Kurban bayramının birinci günü.
Sevdiklerimizi, dostlarımızı düşünme, arama, ziyaret etme günü.
Kaybettiklerimizi de saygıyla anma günü.
Kucaklaşma günü.
Çocukluğumdan beri hep düşündüm:
Neden “kurban”; neden bu güzel paylaşma, kucaklaşma günlerine “kurban” diyoruz ?
Aç olanın doyurulduğu, fakirin, fukaranın gözetildiği bu günleri sadece kurban etmeye indirgemek haksızlık değil mi ?
Kurban.
Açlığa, sefalete kurban giden milyonlar.
Savaşlar yüzünden derin sularda boğulan, sıcak ve soğukta kurban olan yüzbinler.
Derisinin rengi yüzünden kurban olan onbinler.

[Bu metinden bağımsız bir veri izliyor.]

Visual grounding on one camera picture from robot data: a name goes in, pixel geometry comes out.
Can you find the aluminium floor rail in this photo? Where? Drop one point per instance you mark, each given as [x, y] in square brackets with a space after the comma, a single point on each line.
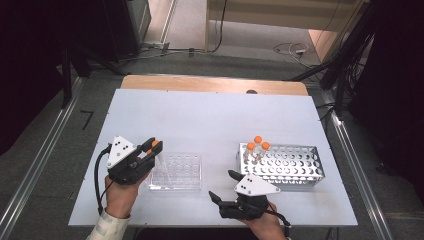
[40, 150]
[356, 166]

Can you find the clear tube with orange cap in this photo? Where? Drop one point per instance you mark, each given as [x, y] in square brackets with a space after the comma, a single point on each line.
[257, 139]
[250, 146]
[265, 145]
[155, 143]

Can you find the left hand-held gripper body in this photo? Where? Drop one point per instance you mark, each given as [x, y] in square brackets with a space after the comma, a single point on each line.
[121, 150]

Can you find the dark grey cabinet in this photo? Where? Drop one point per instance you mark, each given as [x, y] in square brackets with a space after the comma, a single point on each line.
[126, 23]

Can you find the clear acrylic tube rack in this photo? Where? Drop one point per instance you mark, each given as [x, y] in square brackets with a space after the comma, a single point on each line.
[186, 173]

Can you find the metal tube rack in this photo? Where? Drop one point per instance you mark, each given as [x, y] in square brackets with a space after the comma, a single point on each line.
[286, 166]

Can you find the person's right hand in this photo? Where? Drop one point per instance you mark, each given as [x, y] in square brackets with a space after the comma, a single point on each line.
[266, 228]

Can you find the person's left hand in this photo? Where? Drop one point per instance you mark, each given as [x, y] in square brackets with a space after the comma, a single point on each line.
[120, 198]

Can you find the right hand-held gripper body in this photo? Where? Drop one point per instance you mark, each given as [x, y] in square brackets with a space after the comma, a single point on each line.
[253, 186]

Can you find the black metal stand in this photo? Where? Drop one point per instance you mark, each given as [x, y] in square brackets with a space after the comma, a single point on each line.
[66, 76]

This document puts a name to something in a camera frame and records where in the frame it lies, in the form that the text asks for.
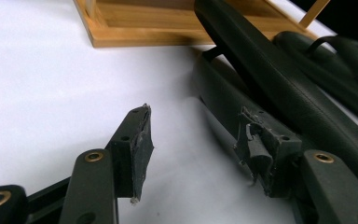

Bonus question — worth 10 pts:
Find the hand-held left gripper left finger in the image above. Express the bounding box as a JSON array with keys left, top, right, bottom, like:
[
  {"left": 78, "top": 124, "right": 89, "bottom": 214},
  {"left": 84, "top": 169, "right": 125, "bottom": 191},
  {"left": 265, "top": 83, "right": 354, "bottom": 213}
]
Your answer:
[{"left": 104, "top": 103, "right": 155, "bottom": 204}]

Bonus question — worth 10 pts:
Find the black leather bag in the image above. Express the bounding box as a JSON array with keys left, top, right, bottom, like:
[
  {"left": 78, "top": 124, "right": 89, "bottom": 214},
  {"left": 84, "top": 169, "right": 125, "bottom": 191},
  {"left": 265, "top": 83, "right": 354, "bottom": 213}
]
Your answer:
[{"left": 193, "top": 0, "right": 358, "bottom": 195}]

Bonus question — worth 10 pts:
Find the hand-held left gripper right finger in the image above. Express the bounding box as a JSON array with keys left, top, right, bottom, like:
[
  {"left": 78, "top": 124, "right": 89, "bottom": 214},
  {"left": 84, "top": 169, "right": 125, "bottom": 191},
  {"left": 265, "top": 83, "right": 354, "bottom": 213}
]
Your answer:
[{"left": 233, "top": 106, "right": 303, "bottom": 198}]

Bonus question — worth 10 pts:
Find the wooden rack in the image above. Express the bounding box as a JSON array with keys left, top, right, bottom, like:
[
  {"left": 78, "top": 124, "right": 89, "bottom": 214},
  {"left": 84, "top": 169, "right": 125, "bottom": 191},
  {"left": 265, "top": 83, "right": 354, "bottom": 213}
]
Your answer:
[{"left": 73, "top": 0, "right": 332, "bottom": 49}]

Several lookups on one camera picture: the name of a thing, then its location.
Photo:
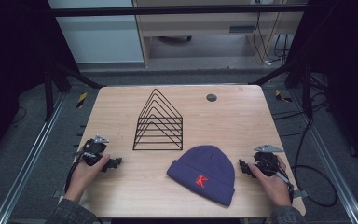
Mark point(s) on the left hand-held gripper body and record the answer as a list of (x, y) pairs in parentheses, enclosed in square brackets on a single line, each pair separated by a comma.
[(93, 151)]

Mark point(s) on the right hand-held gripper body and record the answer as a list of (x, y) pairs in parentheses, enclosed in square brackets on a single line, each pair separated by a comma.
[(266, 161)]

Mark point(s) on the person's left hand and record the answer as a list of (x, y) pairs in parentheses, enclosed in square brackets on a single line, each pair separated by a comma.
[(82, 179)]

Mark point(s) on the person's right hand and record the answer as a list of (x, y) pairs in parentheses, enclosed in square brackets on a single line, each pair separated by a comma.
[(275, 189)]

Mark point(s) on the purple knit beanie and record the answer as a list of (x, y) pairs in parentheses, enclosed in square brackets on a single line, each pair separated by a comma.
[(202, 169)]

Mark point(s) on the yellow black striped tape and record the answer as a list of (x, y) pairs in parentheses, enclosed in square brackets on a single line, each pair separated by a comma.
[(282, 97), (81, 99)]

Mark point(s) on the black metal stand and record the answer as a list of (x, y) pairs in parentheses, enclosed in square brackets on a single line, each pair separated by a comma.
[(306, 90), (49, 93)]

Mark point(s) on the grey round table grommet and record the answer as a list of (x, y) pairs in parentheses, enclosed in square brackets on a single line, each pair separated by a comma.
[(211, 97)]

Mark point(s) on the white cabinet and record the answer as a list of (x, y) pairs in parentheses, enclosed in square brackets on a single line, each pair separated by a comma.
[(99, 37)]

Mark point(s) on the black curtain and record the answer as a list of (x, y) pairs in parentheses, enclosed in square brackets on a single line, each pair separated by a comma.
[(351, 62), (9, 62)]

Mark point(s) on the dark object under desk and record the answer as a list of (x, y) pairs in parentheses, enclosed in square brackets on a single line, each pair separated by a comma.
[(175, 39)]

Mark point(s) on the light wooden desk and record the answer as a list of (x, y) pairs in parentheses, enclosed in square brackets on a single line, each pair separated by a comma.
[(199, 23)]

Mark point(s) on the grey metal table bracket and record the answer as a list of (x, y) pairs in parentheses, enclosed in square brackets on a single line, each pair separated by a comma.
[(301, 193), (57, 193)]

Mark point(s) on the aluminium floor rail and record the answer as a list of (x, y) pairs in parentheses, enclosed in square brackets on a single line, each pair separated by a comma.
[(28, 161), (335, 174)]

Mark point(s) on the black horizontal frame bar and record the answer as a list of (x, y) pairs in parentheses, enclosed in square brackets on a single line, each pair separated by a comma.
[(174, 10)]

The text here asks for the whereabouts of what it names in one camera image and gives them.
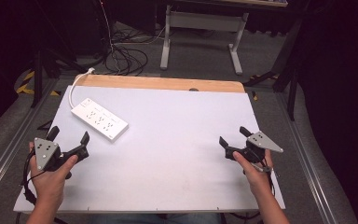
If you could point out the black metal stand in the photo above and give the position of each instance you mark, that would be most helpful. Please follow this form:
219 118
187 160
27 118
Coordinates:
287 70

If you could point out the person's left hand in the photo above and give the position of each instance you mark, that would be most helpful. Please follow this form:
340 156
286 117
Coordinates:
50 182

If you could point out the yellow black floor tape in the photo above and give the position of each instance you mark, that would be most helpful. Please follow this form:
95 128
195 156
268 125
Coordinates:
24 85

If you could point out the metal floor rail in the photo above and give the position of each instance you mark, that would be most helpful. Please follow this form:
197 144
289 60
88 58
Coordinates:
11 155
306 158

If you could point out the black tripod stand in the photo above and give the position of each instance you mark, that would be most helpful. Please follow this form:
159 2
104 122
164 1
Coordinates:
38 67

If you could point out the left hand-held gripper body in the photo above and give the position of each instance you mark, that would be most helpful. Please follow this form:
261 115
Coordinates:
44 152

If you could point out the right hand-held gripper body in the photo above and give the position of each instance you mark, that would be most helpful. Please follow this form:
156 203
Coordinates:
256 145

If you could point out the person's right hand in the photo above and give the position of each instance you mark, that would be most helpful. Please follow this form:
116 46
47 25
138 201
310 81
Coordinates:
256 177

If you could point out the white power strip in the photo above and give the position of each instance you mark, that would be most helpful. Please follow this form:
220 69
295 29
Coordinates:
100 123

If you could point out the white metal desk frame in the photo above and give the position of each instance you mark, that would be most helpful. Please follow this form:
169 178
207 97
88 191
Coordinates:
202 21

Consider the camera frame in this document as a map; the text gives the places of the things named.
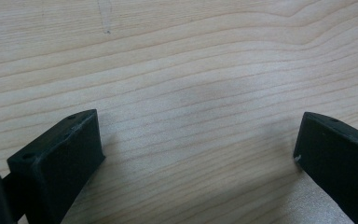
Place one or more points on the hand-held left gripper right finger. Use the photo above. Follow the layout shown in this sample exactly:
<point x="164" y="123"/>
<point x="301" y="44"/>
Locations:
<point x="341" y="161"/>

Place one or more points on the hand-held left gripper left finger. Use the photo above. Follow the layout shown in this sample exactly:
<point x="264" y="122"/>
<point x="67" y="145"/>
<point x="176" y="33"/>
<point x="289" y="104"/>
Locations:
<point x="60" y="163"/>

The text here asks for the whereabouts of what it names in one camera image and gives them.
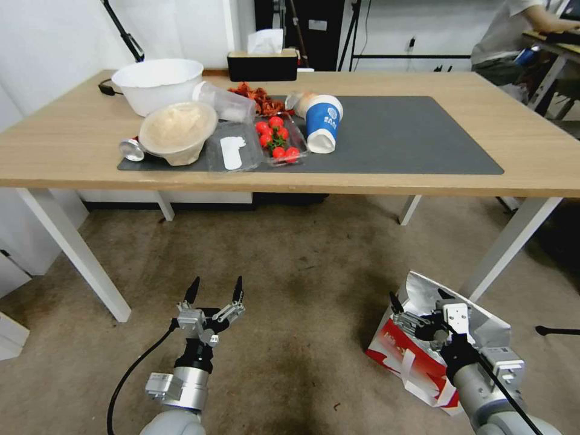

Yazıp, çizdiği için kurban olan binler.
Düşündüğü için kurban olanlar.
İş kazalarında kurban verdiklerimiz.
Yangında kurban olan öğrenciler.
Gezi’de dövülerek kurban olan gençler.
Ali İsmail Korkmaz. Berkin Elvan. Ethem Sarısülük.
Diğerleri.
Yurtseverler.
Toprak için, yurdu için evinden çoook uzakta kurban olacağını bilen, şehit olmayı göze alan vatan evlatları.
Sıradan, fakir insanların yavruları.
Trafik kurbanları.
Her bayram tatilinde trafik terörüne kurban verdiklerimiz.
Uyuşturucu madde kurbanları.
Gençler, gençler.
Ben kullanmam da, satmam da dediği için öldürülenler.
Hasan Ferit Gedik.
İşsizlik kurbanı üniversite mezunları.
Tacize kurban giden kadınlar.
Emperyal güçlerin maşası olan, geleceğini kurban eden zavallılar.
Sınav kurbanları.
Birileri soruları ve cevaplarını alırken, emeğini, zamanını ders çalışmaya veren, haksızlığa kurban olan gençler.
Kurban ve Bayram yanyana güzel durmuyor.
Paylaşım desek.
Kucaklaşma desek.
Şu zavallı hayvanları da katletmeden, gözlerden uzak, temiz ortamlarda kurban etsek !
İYİ BAYRAMLAR TÜRKİYE…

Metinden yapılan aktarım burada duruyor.